# [TASK BRIEF]
Please return all lines in the listing holding the word "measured".

# [DATA EXCERPT]
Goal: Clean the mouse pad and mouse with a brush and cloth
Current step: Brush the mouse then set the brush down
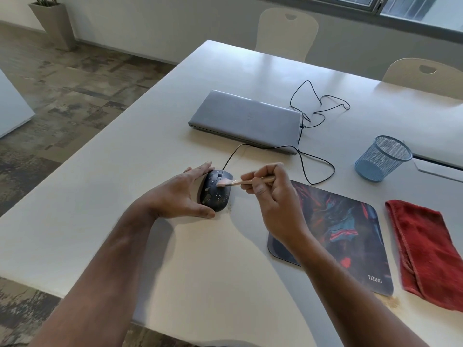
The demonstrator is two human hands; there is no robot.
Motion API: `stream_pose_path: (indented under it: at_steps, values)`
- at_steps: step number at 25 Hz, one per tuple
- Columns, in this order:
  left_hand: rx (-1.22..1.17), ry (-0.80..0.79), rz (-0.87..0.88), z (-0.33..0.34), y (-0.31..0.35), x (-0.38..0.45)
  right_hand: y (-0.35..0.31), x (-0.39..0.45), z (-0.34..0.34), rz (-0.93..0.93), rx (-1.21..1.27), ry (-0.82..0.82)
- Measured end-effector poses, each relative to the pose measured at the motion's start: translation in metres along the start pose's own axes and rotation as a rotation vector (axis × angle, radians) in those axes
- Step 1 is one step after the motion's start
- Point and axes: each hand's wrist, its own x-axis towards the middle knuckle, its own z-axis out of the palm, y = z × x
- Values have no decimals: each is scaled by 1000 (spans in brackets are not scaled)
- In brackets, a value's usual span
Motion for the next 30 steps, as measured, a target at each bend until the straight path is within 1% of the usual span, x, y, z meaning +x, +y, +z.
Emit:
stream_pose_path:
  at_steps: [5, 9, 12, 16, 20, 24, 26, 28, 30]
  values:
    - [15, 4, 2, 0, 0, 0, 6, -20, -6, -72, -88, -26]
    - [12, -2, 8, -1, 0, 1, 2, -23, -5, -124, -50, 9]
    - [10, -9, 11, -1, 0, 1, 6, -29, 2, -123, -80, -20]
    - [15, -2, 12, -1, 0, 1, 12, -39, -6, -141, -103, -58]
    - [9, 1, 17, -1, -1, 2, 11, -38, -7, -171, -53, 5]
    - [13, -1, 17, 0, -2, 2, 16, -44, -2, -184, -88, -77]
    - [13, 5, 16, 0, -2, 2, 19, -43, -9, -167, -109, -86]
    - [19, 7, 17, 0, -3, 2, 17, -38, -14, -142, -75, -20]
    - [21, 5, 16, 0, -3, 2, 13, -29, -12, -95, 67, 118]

# [RESULT OF THIS TASK]
- Measured end-effector poses, each relative to the pose measured at the motion's start: translation in metres along the start pose's own axes and rotation as a rotation vector (axis × angle, radians) in those axes
Motion for the next 30 steps, as measured, a target at each bend until the straight path is within 1% of the usual span, x, y, z meaning +x, +y, +z.

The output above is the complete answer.